Return only the stretch of the material below that begins with the line containing "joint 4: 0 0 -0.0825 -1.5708" and ends with the line containing "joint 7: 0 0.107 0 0", exactly; both of those lines belong to it.

----- Provided records -----

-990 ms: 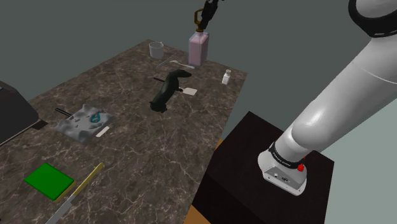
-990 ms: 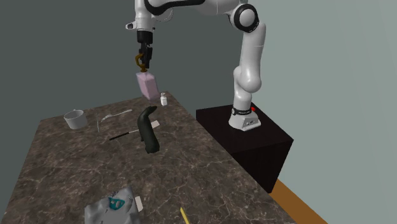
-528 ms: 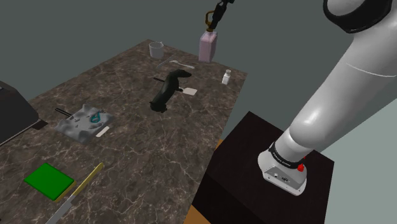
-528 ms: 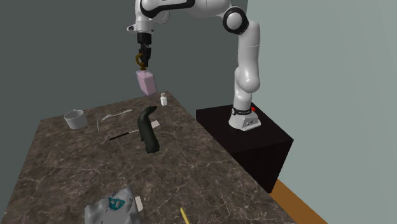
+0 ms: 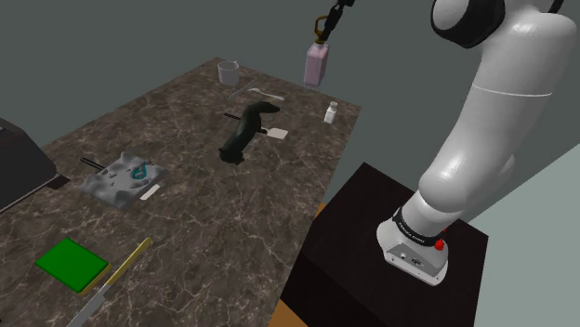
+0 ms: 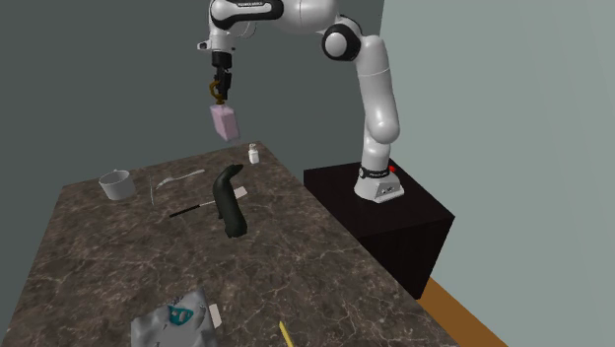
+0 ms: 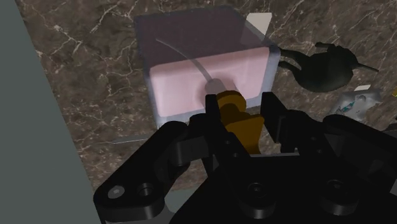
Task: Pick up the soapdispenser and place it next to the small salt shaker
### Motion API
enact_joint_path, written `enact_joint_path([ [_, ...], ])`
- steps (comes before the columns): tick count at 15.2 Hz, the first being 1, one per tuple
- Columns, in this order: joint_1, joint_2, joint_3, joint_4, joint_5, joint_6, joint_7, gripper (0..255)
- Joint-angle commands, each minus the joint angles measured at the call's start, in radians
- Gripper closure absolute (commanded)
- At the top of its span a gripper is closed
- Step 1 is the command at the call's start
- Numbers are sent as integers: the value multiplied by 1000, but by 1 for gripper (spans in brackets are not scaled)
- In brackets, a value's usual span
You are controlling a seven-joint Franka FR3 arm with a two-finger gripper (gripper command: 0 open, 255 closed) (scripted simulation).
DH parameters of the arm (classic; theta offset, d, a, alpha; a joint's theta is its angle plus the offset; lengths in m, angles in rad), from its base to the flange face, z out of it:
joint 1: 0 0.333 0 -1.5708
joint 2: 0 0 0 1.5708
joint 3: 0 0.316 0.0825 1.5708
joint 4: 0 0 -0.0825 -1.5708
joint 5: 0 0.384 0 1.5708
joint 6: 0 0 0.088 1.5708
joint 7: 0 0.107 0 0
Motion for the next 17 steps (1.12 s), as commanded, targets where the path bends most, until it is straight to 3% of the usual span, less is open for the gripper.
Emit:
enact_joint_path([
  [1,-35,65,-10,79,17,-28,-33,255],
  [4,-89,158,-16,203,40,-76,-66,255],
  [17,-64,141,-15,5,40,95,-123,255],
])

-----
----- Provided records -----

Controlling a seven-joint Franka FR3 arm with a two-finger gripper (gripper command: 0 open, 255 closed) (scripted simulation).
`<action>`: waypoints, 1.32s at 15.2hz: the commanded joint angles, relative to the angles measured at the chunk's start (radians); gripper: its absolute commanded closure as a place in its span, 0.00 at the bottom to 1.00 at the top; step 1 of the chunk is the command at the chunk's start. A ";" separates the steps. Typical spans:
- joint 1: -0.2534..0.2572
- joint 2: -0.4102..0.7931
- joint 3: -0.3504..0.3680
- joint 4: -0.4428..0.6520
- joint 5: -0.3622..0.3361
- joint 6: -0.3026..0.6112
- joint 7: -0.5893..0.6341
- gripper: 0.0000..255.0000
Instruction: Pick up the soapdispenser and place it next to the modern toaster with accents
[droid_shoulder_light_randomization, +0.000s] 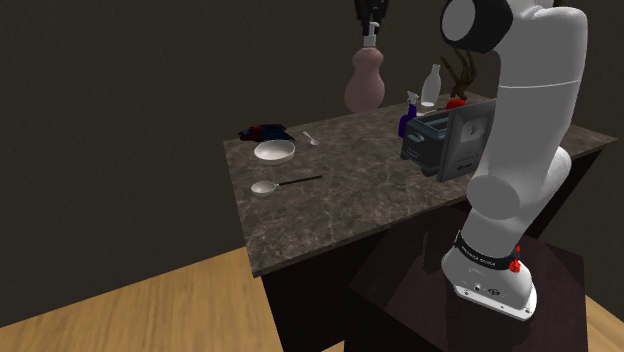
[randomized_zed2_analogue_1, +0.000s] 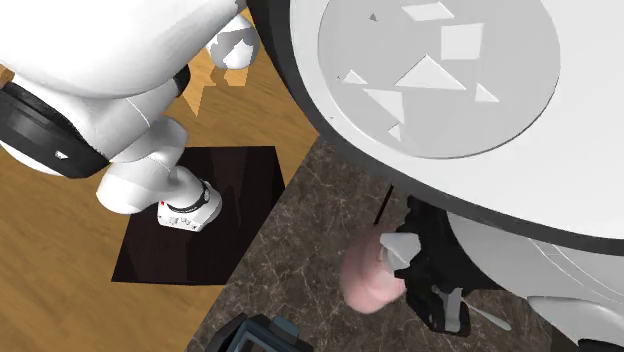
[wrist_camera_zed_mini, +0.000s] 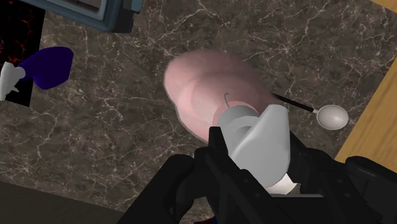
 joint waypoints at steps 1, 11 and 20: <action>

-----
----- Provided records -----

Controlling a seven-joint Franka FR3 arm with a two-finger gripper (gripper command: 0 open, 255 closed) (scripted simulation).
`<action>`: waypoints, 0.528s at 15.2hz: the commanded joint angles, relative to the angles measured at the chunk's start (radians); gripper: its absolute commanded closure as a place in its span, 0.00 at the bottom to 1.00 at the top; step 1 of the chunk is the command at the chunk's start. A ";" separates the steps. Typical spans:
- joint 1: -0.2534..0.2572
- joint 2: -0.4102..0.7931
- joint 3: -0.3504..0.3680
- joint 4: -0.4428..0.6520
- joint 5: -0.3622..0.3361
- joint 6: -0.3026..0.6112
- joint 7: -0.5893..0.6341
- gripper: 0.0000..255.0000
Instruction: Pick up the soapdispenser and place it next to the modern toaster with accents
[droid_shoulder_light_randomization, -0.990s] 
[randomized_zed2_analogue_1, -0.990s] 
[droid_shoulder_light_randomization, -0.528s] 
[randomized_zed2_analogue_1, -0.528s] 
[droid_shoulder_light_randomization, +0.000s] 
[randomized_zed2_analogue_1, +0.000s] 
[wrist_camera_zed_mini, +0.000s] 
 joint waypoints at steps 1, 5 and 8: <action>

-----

## Response box
joint 4: 0 0 -0.0825 -1.5708
joint 5: 0 0.384 0 1.5708
joint 6: 0 0 0.088 1.5708
joint 7: 0 0.107 0 0

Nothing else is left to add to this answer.